Abstract Invasive infections due to Aspergillus fumigatus are increasing and are still associated with unacceptably high mortality, even with new therapies. Our understanding of A. fumigatus infection biology is limited. Among 10,180 predicted genes in the A. fumigatus genome, over 95% are uncharacterized, and fewer than 100 genes have demonstrated roles in virulence. It is critical to identify genes that govern virulence and the pathways in which they act because they can point to high priority targets for therapeutic and diagnostic development. We have identified a transcriptional regulator in A. fumigatus, WrpA, that shares limited homology with Candida albicans Wor1 and Histoplasma capsulatum Ryp1. Our preliminary data indicate that WrpA governs the capacity of A. fumigatus to withstand macrophage killing, grow under hypoxic conditions, and invade and damage pulmonary cells in vitro. ΔwrpA deletion mutants have highly attenuated virulence in the mouse model of invasive aspergillosis. Using RNA-seq, we found that WrpA governs the expression of ~15% of genes in the A. fumigatus genome, including multiple transcription factor genes. Our premise is that the WrpA is a master regulator that governs host cell interactions and virulence. In support of this premise, our initial investigations of the WrpA regulon have already revealed novel pathogenicity-related functions of three WrpA-dependent transcription factors, SrbB, Fcr1, and Ndt80. Our goal is to characterize the WrpA regulon in A. fumigatus and to identify downstream effector genes whose products mediate pathogenicity by: 1) identifying the transcription factors that are directly regulated by WrpA and determining their roles in pathogenicity; 2) analyzing selected WrpA- dependent transcription factors and identifying their downstream target genes; and 3) determining the function of effector genes controlled by the WrpA regulon and investigating their roles in virulence. The results of the experiments described in this proposal will enable us to characterize a key transcriptional regulator that governs A. fumigatus pathogenicity and then use this information to identify downstream effector genes, the products of which mediate host cell interactions and virulence. The results of this work will not only provide foundational understanding of A. fumigatus virulence mechanisms, but also hold promise to identify new diagnostic, therapeutic, and vaccine targets.

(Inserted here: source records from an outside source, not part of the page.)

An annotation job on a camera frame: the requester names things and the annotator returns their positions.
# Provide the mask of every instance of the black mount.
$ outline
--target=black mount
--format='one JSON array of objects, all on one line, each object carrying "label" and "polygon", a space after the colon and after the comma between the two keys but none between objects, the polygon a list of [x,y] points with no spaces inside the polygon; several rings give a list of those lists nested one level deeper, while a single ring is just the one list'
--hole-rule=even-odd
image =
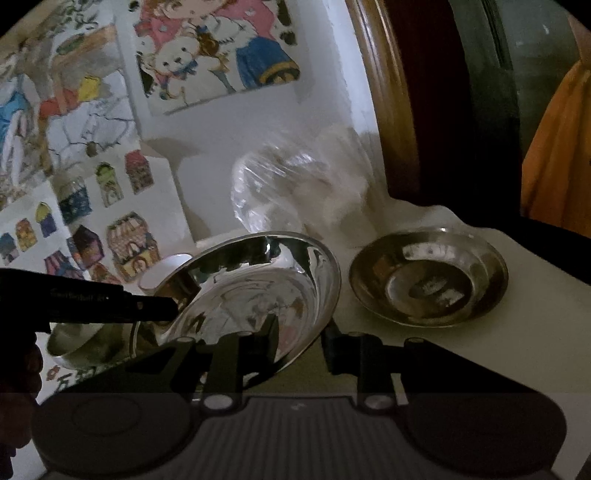
[{"label": "black mount", "polygon": [[[257,333],[227,335],[217,345],[177,339],[50,397],[34,417],[35,445],[49,469],[72,476],[120,478],[156,468],[205,430],[217,431],[214,419],[239,425],[255,411],[261,400],[242,398],[245,375],[270,371],[277,341],[276,316]],[[376,336],[343,335],[330,322],[322,347],[333,375],[358,378],[350,414],[356,411],[368,425],[372,418],[393,421],[406,442],[437,465],[485,478],[519,476],[550,469],[562,446],[566,422],[549,398],[427,340],[385,346]],[[406,405],[396,401],[392,373],[401,374]],[[333,404],[342,408],[343,397],[323,401],[330,411]],[[281,424],[276,415],[262,424],[256,423],[264,417],[256,418],[249,431],[262,429],[263,437],[274,421]],[[220,439],[228,433],[223,425]],[[386,442],[383,448],[392,447]]]}]

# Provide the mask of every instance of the small bowl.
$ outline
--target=small bowl
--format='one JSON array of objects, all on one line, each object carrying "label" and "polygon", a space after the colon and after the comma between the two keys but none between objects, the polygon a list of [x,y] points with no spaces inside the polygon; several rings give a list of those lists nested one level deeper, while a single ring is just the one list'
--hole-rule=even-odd
[{"label": "small bowl", "polygon": [[509,273],[488,242],[448,228],[394,233],[355,257],[349,281],[372,312],[402,325],[449,327],[490,311]]},{"label": "small bowl", "polygon": [[115,363],[130,356],[131,324],[58,323],[47,339],[47,353],[70,370]]}]

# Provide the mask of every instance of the shiny metal bowl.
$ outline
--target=shiny metal bowl
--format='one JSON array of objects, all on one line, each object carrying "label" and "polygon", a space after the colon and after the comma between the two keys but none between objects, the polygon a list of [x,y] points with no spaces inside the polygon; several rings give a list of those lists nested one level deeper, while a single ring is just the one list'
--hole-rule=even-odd
[{"label": "shiny metal bowl", "polygon": [[213,344],[228,333],[255,332],[275,313],[279,345],[273,371],[265,372],[272,374],[314,342],[332,317],[339,292],[339,265],[312,238],[266,232],[232,239],[160,284],[155,295],[173,298],[180,314],[172,323],[138,325],[133,354],[182,336]]},{"label": "shiny metal bowl", "polygon": [[70,370],[116,363],[129,356],[133,328],[117,323],[58,323],[51,329],[46,350],[58,365]]},{"label": "shiny metal bowl", "polygon": [[492,245],[448,228],[379,238],[355,257],[349,271],[365,307],[416,327],[449,327],[488,312],[508,279],[505,261]]}]

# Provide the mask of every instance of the screw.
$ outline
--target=screw
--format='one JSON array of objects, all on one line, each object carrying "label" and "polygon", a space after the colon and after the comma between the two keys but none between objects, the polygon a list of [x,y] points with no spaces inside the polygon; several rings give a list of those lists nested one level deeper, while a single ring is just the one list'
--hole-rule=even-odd
[{"label": "screw", "polygon": [[209,408],[209,410],[227,410],[229,409],[233,401],[227,395],[209,395],[203,402],[203,404]]},{"label": "screw", "polygon": [[365,399],[365,406],[372,410],[387,410],[393,405],[394,400],[387,395],[370,395]]}]

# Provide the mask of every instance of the clear plastic bag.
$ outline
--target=clear plastic bag
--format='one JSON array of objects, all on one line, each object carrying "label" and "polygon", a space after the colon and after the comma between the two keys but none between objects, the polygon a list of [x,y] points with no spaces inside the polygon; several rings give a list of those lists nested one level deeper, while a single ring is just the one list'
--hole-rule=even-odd
[{"label": "clear plastic bag", "polygon": [[299,232],[349,247],[378,236],[376,179],[351,128],[332,126],[310,142],[279,137],[237,160],[232,180],[235,215],[252,233]]}]

摘要 烟曲霉引起的侵袭性感染正在增加，并且仍然与不可接受的高水平相关 死亡率，即使有新的疗法。我们对A.烟曲霉感染生物学是有限的。在10 180人中 预测基因在A.烟曲霉基因组中，超过95%是未表征的，只有不到100个基因具有 在毒力方面的作用。关键是要确定控制毒力的基因和其中的途径， 它们之所以采取行动，是因为它们可以为治疗和诊断的发展指明高度优先的目标。我们有 在A.与白色念珠菌具有有限的同源性 Wor 1和包囊组织胞浆菌Ryp 1。我们的初步数据表明，A. 烟曲霉抵抗巨噬细胞杀伤，在缺氧条件下生长，并侵入和损害肺 体外细胞ΔwrpA缺失突变体在侵袭性肺转移小鼠模型中的毒力高度减弱 曲霉病使用RNA-seq，我们发现ApopA控制了A中约15%的基因的表达。烟曲霉 基因组，包括多个转录因子基因。我们的前提是，AFPA是一个主调节器， 控制宿主细胞的相互作用和毒力。为了支持这一前提，我们对ACPA的初步调查 调节子已经揭示了三种与致病性相关的转录调控功能， 因子SrbB、Fcr 1和Ndt 80。我们的目标是描述A.烟曲霉，并确定 其产物通过以下方式介导致病性的下游效应基因：1）鉴定转录因子， 直接受BMPA调节，并决定其在致病性中的作用; 2）分析选择的BMPA- 依赖性转录因子并鉴定其下游靶基因;和3）确定功能 的效应基因的控制下，调节子和调查他们的作用，毒力。的结果 在这个提议中描述的实验将使我们能够描述一个关键的转录调节因子， A.烟曲霉致病性，然后使用这些信息来确定下游效应基因， 其介导宿主细胞相互作用和毒力。这项工作的结果不仅将提供基础 理解A。烟曲霉毒力机制，但也有希望确定新的诊断， 治疗和疫苗靶点。